Imaginative Teaching Resources & Inspirational Career Ideas from the Chilled Food Industry
We’ve some fun food science experiments for you to try over the summer holidays. No special equipment needed and you should be able to find everything you need in your kitchen cupboards.
Have you heard of ‘puffy paint’? Curious to find out what it is? Morgan and Tilly, our young food scientists discover how easy it is to make it using flour and a microwave and the knowledge of food science.
You’ll need – self-raising flour, salt, food colouring, a mixing bowl, a clean paint tray, paper straws and a microwave oven – plus a bit of adult help.
Place two tablespoons of flour in a bowl with a pinch of salt. Add enough cold water to make a smooth thin paste. Divide the mix into six in the paint tray and add different food colouring to each one to make coloured paste paints. Stir well to combine.
Use the paper straws to paint onto plain paper. Once you have finished painting place your pictures in the microwave and heat for 30 seconds – ask an adult to help you and make sure you watch whilst it’s being heated.
When it comes out, look what’s happened – the mixture has puffed up and is firm to touch.
Leave to dry.
Why did that happen?
Self-raising flour contains baking powder – which is a rising agent.
Mixing the self raising flour and water together creates a reaction which results in a gas Carbon Dioxide – CO2 being released, when
heated this expands making the paint puff up and the flour mix dries out leaving raised puffy paint which goes hard.
Lots of us love to drinktea, it tastes great, but we’ve been using it in a fun food science experiment that investigates its colour. To try it yourself all you need is a mug (that is white on the inside), a teabag, some boiling water and a lemon or lemon juice.
Place your teabag into the mug and fill with hot water from the kettle (ask an adult to help you).
You need to make the tea in a mug with a white inside colour so you can see the colour changes.
Let it brew for a couple of minutes and take the teabag out.
Cut your lemon in half (or use lemon juice from a bottle). Squeeze the lemon into the tea and
watch the tea change colour –we stirred the tea to make the colour change uniform across the liquid.
The more lemon juice you add the lighter the tea goes
Why the colour change?
The tea contains pigments which give it its colour – thearubigins – when we make tea they are a reddish/ brown colour. If the water is acidic then the pigment changes to a lighter colour. As we have seen from our other Store Cupboard Science experiments lemon juice is acidic and by adding a squeeze of lemon juice to the tea we can change the colour of pigments.
Did you know you can use your knowledge of food science and acids to prepare fish to eat, without heating it?

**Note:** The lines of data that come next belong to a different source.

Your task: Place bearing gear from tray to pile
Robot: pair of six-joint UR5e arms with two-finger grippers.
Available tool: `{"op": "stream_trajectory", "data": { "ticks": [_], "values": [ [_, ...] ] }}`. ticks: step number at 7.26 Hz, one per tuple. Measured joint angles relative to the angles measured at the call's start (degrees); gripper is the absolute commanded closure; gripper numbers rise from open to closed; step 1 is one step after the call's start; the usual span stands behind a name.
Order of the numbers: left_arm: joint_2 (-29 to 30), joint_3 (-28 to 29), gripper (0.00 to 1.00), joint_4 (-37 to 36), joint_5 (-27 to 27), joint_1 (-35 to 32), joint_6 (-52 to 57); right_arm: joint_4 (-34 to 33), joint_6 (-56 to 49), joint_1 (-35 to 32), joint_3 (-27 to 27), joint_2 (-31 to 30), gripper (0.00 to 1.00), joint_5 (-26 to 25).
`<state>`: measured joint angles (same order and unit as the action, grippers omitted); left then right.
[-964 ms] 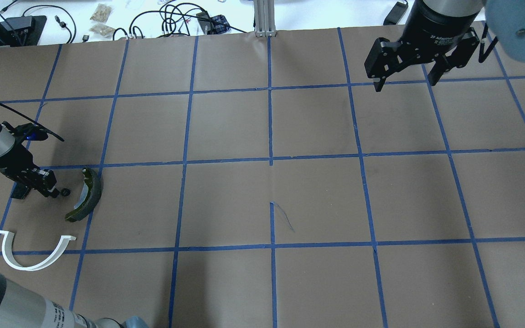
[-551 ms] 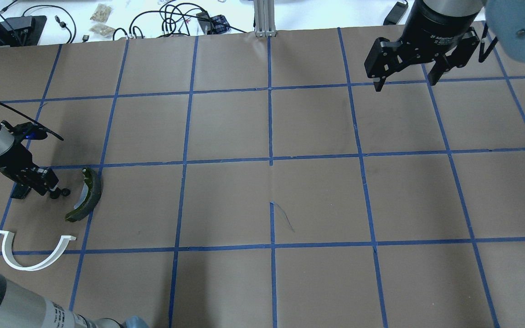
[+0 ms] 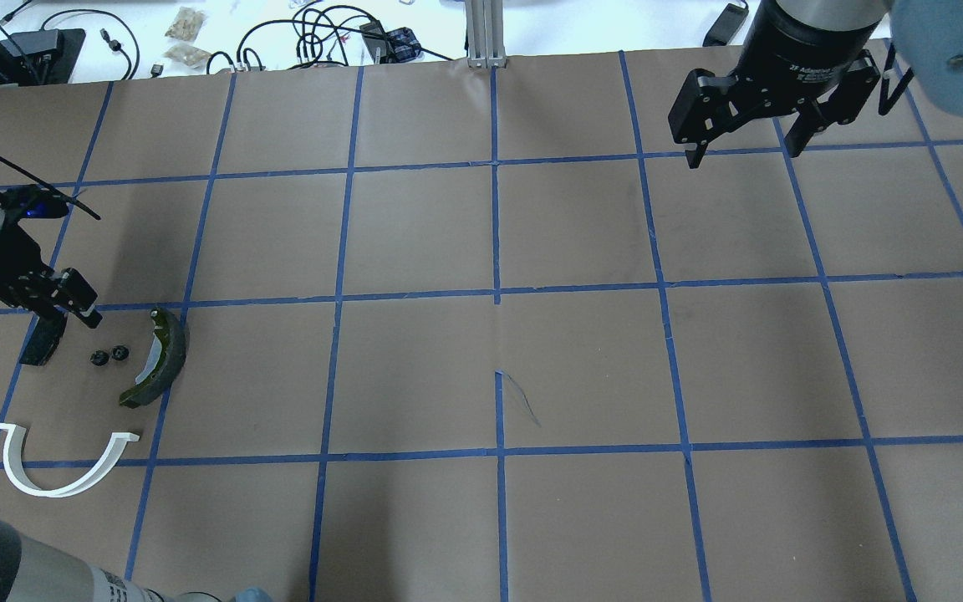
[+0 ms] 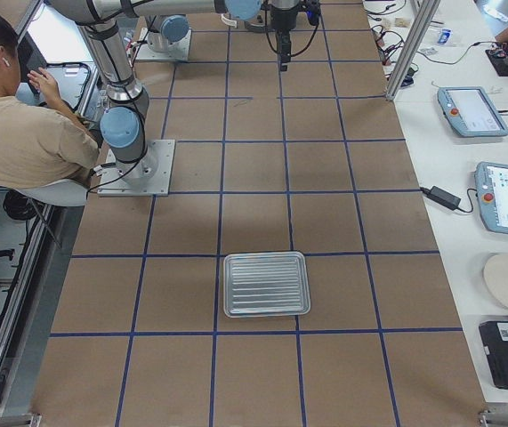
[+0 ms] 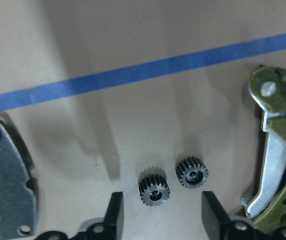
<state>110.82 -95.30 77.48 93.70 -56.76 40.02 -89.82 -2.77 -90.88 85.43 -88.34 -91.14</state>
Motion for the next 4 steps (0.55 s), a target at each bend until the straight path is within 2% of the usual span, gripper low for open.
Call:
{"op": "stream_trajectory", "data": {
  "ticks": [2, 4],
  "values": [
    [-2.56, 9.99, 0.00, 10.64, -0.61, -6.65, -8.30, 0.00, -0.04, 0.00, 0.00, 0.00, 0.00, 0.00],
    [-4.01, 17.18, 0.00, 17.22, -0.95, -13.31, -16.24, 0.00, -0.04, 0.01, 0.00, 0.00, 0.00, 0.00]
  ]
}}
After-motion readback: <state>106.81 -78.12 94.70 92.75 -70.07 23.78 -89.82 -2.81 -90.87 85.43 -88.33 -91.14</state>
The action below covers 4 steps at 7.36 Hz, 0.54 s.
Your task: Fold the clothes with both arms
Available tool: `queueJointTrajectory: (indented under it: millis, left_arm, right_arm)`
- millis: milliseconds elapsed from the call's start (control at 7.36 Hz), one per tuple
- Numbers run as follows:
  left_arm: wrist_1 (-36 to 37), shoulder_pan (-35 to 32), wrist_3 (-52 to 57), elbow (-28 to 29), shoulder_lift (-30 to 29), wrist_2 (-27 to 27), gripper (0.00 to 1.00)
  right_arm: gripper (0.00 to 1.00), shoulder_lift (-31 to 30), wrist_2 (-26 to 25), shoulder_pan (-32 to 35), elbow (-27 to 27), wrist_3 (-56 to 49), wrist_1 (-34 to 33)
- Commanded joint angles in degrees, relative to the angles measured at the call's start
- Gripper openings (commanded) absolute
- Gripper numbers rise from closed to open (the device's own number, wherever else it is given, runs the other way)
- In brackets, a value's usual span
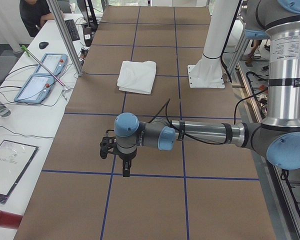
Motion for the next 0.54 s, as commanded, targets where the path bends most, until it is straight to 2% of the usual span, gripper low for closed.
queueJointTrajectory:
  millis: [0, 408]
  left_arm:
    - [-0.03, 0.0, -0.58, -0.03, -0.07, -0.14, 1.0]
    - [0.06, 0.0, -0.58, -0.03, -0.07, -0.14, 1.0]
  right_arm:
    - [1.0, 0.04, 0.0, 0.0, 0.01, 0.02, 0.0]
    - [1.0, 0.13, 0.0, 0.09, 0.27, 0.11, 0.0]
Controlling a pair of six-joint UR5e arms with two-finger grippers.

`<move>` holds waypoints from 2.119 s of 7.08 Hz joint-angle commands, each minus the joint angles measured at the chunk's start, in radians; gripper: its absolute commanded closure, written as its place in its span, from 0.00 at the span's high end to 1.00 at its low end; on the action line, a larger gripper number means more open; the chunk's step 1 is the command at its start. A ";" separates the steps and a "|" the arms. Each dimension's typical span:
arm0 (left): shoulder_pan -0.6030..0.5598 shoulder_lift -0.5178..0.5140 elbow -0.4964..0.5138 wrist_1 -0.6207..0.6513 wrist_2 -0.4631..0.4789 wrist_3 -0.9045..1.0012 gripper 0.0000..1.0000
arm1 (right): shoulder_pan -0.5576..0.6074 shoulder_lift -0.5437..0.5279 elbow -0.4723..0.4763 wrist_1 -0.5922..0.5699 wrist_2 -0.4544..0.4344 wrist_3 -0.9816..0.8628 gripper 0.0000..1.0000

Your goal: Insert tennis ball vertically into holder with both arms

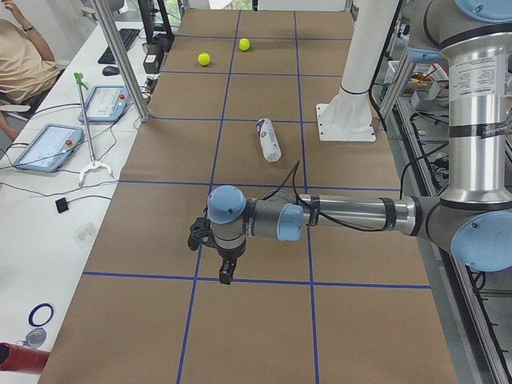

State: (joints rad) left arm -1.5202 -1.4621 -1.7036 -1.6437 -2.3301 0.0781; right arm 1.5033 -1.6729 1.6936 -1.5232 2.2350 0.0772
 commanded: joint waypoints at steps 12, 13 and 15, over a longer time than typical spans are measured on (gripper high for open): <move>0.002 -0.075 0.039 -0.370 -0.009 -0.009 1.00 | 0.009 0.106 0.026 0.012 0.100 0.007 1.00; 0.002 -0.089 0.041 -0.370 -0.055 -0.009 1.00 | 0.011 0.110 0.023 0.011 0.100 0.010 1.00; 0.002 -0.109 0.041 -0.387 -0.064 -0.008 1.00 | 0.011 0.094 0.018 0.040 0.100 -0.007 1.00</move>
State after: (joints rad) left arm -1.5187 -1.5570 -1.6636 -2.0226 -2.3840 0.0694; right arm 1.5134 -1.5737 1.7163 -1.5048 2.3355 0.0784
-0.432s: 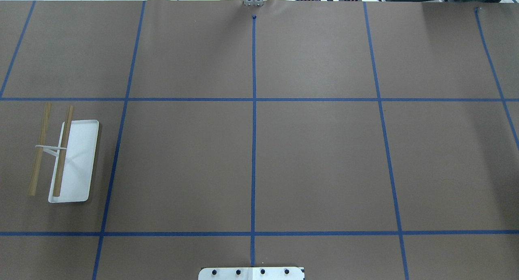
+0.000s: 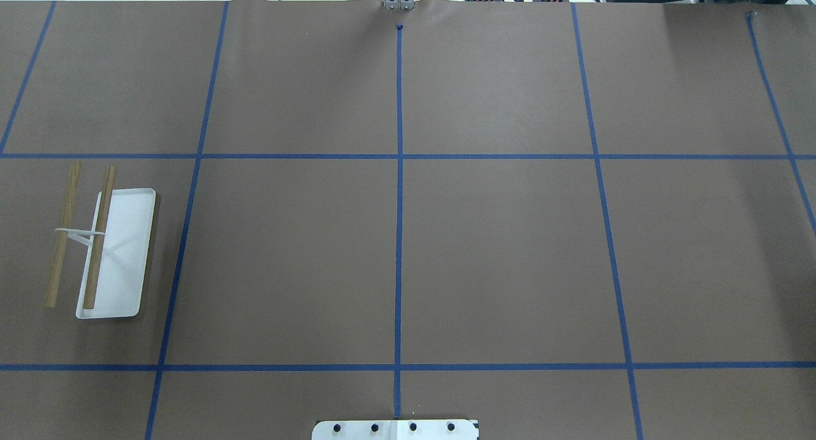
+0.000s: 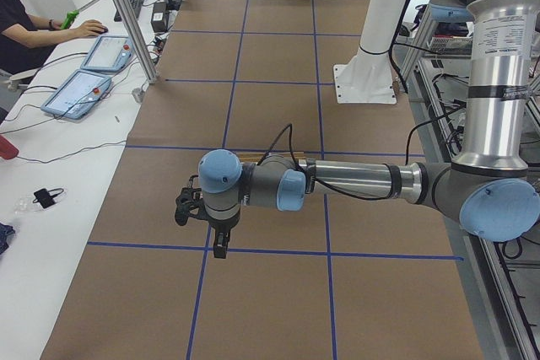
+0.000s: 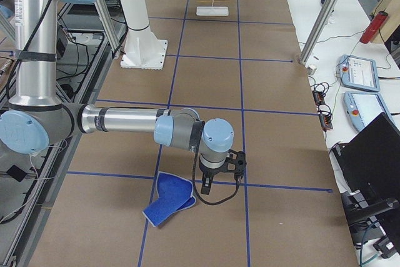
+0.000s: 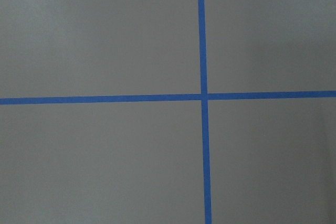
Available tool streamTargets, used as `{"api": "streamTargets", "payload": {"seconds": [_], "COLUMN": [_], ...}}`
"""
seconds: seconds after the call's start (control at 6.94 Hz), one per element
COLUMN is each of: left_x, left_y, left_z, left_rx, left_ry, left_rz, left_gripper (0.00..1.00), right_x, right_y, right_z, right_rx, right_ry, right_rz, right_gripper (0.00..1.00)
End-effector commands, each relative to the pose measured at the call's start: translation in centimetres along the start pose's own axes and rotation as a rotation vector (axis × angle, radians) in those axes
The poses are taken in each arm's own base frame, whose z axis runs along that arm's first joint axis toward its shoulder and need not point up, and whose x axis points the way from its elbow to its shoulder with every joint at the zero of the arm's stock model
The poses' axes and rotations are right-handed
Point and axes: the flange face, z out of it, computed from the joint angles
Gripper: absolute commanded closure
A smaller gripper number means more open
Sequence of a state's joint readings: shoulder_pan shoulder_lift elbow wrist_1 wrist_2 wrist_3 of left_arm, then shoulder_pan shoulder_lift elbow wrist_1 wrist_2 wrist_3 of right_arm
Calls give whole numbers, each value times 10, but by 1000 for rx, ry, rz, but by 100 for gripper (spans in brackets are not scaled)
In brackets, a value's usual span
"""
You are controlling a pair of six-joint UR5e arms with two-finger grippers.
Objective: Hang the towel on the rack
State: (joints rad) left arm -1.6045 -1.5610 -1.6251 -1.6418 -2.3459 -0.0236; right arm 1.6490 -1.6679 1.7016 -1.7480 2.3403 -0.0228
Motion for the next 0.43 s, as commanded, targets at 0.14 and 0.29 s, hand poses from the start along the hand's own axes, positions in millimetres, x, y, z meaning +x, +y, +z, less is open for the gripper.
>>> {"api": "streamTargets", "payload": {"seconds": [0.14,0.29], "left_x": [-1,0], "left_y": [-2,0], "left_z": [0,-1], "left_rx": [1,3], "left_ry": [-11,-10], "left_rz": [4,7], "left_gripper": [1,1], "right_x": [0,1], "right_y": [0,0], "right_z": [0,0], "right_rx": [1,3], "right_ry": [1,10], "right_rz": [-1,-1], "right_gripper": [0,0]}}
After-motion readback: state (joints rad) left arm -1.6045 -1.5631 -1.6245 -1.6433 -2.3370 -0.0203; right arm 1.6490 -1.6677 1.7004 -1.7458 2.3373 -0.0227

We took our fresh fish (we used white fish) and cut it into small pieces and then placed it in a glass bowl , we then squeezed lemon juice over the raw fish. We left for 15mins (covered over and in the fridge) and then checked the fish and turned it over. After 30 minutes the fish was flaked and ready to eat. Look at the differences between the before and after – the fish takes on the appearance of being ‘cooked’. We tried the fish and although it tasted very lemony it was flaked and no longer raw.
Before adding lemon juice – After marinading in lemon juice –
The Science Bit
When you cook a fish with heat the proteins in the fish denature (i.e. their structure changes) and turn white instead of translucent. When the proteins denature their complex 3D structures unfold and change permanently and change orientation and this is what causes the changes in colour and texture.
When you use acid to prepare the fish the process is called ceviche and the acids denature the proteins by interacting with the side chains of the proteins. The most commonly used acids are lime and lemon juice. Unlike heating the fish there is no evaporation of moisture – but you can still ‘overcook’ fish if left in the acid for too long, which makes it rubbery.